Deputy Attorney Rod Rosenstein is "conflicted" as the head of the Russia inquiry and may have to recuse himself if he witnessed President Donald Trump attempt to interfere with the investigation, according to a senior Senate Republican.
In a move that could add new pressure on Rosenstein, Sen. Lindsey Graham, a member of the Senate Judiciary Committee, told CNN Tuesday that he has written a letter questioning the deputy attorney general's role in charge of special counsel Robert Mueller's investigation.
He noted that Rosenstein may be a witness to the firing of former FBI Director James Comey, a matter that the Mueller team has been investigating for months to determine whether the president inappropriately sought to interfere with the Russia investigation.
"I think Rosenstein is conflicted," Graham told CNN. "If you're looking at obstruction of justice misconduct post-presidency, the Comey firing as being a form of obstruction of justice, then Rosenstein is a key witness in that and you can't be a witness and oversee the investigation."
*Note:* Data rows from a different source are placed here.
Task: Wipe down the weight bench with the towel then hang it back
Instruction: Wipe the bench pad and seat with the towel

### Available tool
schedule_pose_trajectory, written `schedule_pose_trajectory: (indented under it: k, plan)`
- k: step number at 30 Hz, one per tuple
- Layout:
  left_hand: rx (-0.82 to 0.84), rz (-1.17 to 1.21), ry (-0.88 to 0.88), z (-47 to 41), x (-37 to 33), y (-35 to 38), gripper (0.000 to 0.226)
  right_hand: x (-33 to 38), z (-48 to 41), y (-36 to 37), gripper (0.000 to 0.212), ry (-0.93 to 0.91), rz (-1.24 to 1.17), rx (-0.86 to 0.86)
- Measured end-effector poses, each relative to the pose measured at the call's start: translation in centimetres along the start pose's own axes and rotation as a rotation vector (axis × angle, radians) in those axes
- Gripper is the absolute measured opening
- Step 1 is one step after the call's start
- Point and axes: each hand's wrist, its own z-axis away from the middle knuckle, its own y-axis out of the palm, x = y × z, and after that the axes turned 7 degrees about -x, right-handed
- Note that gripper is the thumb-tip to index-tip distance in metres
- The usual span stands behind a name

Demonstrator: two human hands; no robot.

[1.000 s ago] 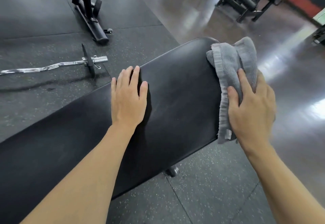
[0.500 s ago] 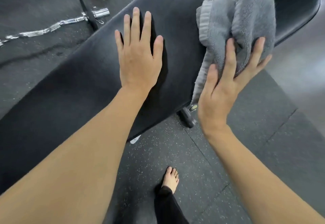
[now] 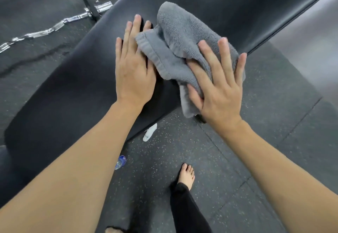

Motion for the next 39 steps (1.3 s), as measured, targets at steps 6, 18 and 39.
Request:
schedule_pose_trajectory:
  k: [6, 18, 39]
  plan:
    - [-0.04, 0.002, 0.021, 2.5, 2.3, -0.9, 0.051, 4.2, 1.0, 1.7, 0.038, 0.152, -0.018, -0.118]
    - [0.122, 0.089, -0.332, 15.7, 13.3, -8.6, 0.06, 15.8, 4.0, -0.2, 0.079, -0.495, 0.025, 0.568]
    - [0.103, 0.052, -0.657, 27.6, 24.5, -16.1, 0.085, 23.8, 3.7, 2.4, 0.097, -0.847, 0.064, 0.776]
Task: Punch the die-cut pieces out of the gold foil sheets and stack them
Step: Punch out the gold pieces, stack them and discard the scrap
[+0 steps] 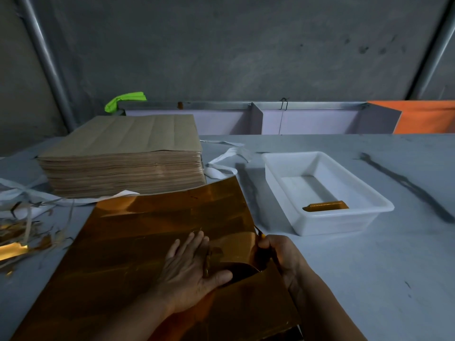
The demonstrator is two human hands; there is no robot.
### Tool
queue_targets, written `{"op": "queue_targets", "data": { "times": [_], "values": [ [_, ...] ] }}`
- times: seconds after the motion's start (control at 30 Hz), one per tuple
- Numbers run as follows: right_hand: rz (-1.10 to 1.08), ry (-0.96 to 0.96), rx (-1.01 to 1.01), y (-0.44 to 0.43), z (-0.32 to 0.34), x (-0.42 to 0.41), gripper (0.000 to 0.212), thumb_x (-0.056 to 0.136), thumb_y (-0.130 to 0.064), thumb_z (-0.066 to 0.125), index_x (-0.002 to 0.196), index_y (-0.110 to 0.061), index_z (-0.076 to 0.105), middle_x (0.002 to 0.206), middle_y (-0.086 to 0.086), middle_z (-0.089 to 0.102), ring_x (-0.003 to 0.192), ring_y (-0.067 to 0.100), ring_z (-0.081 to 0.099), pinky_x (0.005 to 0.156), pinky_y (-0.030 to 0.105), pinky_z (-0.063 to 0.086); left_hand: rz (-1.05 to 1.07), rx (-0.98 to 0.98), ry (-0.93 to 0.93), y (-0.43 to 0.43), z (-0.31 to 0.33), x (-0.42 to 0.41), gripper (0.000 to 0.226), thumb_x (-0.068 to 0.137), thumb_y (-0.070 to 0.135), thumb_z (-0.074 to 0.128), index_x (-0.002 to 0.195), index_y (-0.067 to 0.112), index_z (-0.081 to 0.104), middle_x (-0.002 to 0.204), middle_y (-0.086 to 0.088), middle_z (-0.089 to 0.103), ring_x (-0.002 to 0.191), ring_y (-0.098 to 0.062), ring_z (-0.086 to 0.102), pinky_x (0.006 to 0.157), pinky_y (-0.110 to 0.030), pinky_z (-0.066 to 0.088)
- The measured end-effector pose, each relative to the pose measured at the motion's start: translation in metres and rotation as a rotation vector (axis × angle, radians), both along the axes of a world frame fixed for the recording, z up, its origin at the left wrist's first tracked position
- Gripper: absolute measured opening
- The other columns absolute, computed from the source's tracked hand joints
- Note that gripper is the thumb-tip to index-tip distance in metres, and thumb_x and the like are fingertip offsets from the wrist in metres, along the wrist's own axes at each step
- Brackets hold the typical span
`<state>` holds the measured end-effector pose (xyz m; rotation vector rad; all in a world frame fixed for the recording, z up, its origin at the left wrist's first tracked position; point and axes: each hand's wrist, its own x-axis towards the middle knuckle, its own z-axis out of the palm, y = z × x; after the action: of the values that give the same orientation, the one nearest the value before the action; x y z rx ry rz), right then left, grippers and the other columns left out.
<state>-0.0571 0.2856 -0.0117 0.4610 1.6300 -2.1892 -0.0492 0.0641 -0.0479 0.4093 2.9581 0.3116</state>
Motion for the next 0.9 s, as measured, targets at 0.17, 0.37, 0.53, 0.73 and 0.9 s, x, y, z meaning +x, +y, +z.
{"op": "queue_targets", "data": {
  "times": [0.17,0.37,0.53,0.73,0.9],
  "values": [
    [-0.05,-0.063,-0.002,-0.006,0.0,0.001,0.015,0.071,-0.007,0.054,0.084,-0.001,0.059,0.072,0.014,0.057,0.062,0.028,0.055,0.058,0.028,0.045,0.003,0.014,-0.021,0.0,0.004,0.001,0.107,0.069,0.097,0.015,0.155,0.036,-0.004,0.159,0.016,-0.019,0.138,0.001,-0.022,0.116,-0.034,-0.014],
    [-0.061,-0.062,0.079,-0.009,0.007,-0.001,0.021,0.089,0.001,0.044,0.07,-0.001,0.052,0.069,0.013,0.047,0.057,0.025,0.048,0.051,0.026,0.043,0.342,0.946,-0.052,-0.003,0.024,0.009,0.045,0.077,0.056,0.041,0.109,0.03,0.061,0.125,0.002,0.056,0.118,-0.014,0.052,0.095,-0.034,0.044],
    [-0.042,-0.022,0.081,-0.01,0.012,0.0,0.034,0.098,0.004,0.032,0.066,0.004,0.043,0.065,0.014,0.04,0.054,0.025,0.039,0.043,0.024,0.039,0.431,0.952,-0.195,0.007,0.045,0.004,0.037,0.092,0.06,0.041,0.104,0.029,0.059,0.102,0.008,0.055,0.098,-0.008,0.05,0.083,-0.028,0.033],
    [0.158,-0.001,0.345,-0.006,0.03,-0.002,0.043,0.104,-0.007,0.042,0.142,0.013,0.036,0.115,0.026,0.051,0.112,0.036,0.047,0.073,0.038,0.042,0.499,0.952,-0.251,0.021,0.053,-0.001,0.011,0.088,0.034,0.068,0.092,0.024,0.065,0.097,0.0,0.067,0.088,-0.014,0.06,0.066,-0.027,0.039],
    [0.056,-0.096,0.436,-0.016,0.03,-0.004,0.036,0.103,-0.022,0.049,0.126,0.005,0.052,0.093,0.017,0.055,0.086,0.028,0.053,0.072,0.029,0.043,0.542,1.041,-0.272,0.016,0.052,-0.001,0.009,0.087,0.023,0.069,0.088,0.025,0.06,0.096,0.0,0.063,0.091,-0.016,0.056,0.069,-0.029,0.037]
  ]
}}
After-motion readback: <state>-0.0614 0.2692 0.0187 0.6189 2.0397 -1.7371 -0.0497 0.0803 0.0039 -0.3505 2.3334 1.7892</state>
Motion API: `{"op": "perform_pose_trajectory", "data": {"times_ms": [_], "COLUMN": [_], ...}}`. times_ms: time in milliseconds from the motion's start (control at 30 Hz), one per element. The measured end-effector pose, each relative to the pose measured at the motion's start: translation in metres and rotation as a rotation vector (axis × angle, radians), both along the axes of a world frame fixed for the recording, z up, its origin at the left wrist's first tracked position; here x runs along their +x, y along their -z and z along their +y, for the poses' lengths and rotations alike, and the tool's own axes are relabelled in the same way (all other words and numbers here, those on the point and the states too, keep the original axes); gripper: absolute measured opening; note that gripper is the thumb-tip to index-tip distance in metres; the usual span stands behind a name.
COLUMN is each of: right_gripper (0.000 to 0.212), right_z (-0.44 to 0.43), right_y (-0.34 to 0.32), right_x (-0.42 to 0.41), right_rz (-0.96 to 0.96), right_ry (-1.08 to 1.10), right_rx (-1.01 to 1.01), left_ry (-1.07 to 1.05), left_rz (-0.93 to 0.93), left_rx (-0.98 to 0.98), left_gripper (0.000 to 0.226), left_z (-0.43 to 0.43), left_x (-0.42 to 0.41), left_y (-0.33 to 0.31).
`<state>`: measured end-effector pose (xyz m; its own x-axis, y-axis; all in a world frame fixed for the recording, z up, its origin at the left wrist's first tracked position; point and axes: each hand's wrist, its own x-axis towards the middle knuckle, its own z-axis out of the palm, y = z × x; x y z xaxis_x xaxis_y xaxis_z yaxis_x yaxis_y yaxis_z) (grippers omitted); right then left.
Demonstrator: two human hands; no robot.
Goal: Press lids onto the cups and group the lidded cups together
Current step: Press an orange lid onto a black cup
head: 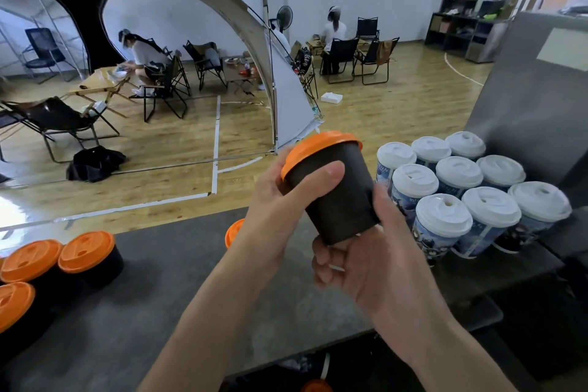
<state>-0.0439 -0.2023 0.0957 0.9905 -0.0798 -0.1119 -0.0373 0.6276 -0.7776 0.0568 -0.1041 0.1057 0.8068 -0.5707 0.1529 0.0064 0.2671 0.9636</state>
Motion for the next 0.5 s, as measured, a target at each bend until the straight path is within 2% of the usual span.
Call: {"op": "perform_pose_trajectory", "data": {"times_ms": [167, 233, 333, 400, 500], "right_gripper": [0.072, 0.079, 0.076, 0.077, 0.075], "right_z": [-0.0020, -0.0028, 0.0015, -0.0010, -0.0063], "right_y": [-0.0060, -0.0021, 0.0005, 0.0015, 0.0000], "right_x": [-0.0088, -0.0065, -0.0004, -0.0017, -0.0079], "right_rz": [-0.072, -0.025, 0.007, -0.009, -0.105], "right_ry": [-0.233, -0.167, 0.006, -0.038, -0.279], "right_rx": [0.261, 0.144, -0.037, 0.054, 0.303], "left_ry": [0.119, 0.150, 0.106, 0.101, 0.194], "left_rz": [0.117, 0.159, 0.103, 0.067, 0.123], "left_rx": [-0.051, -0.061, -0.032, -0.037, -0.065], "left_gripper": [0.081, 0.082, 0.079, 0.086, 0.096], "left_z": [0.0032, 0.0038, 0.0013, 0.0014, 0.0028], "left_x": [-0.0009, -0.0017, 0.0012, 0.0025, -0.0017], "left_y": [-0.0033, -0.0020, -0.0008, -0.0004, -0.0017]}}
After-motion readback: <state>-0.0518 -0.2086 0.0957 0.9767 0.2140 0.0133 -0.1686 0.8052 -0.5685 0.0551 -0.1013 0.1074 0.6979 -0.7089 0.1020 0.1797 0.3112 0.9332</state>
The comments come as Rosenstein already has faced sharp criticism from Trump and growing scrutiny from House Republicans, who have demanded a swath of documents while warning they may hold him in contempt of Congress if the Justice Department fails to fully comply. While Senate Republicans have largely shied away from that fight with Rosenstein, Graham's concerns could pick up steam in GOP circles as Republicans raise questions about how the Mueller investigation is being carried out.
In the May 31 letter, Graham noted that Trump initially relied on a Rosenstein memo from May 2017 as his justification for firing Comey. He asked Rosenstein if he considers himself a "potential witness" regarding the firing of Comey.
"If so, should you recuse yourself from further interactions with and oversight of the Mueller investigation?" Graham asked in the letter.
Justice officials could not immediately be reached for comment on the letter.
CNN reported in April that Rosenstein has been in consultation with the senior ethics adviser at the Justice Department about this issue and has followed that individual's advice.
"You know he's a fine man, very ethical, good guy, but we're going to have to play this thing straight," Graham said Tuesday in the Capitol. "And here's the question for Rosenstein, 'If you're going to be a fact witness as to why Comey was fired, how do you stay involved?'"
Graham on Tuesday also broke with Trump, who publicly berated Attorney General Jeff Sessions for recusing himself from overseeing the investigation into any potential collusion between the Trump campaign and Russia -- because Sessions played a major role in the Trump campaign. Graham said Sessions made the right call.
"I don't think there's any lawyer in the country that would advise Jeff Sessions not to recuse himself," Graham said. "I like Jeff. He serves at the pleasure of the President. Replacing Jeff Sessions would be chaos. But after Mueller does his job, then I think if he wants a different attorney general it would be easier to do."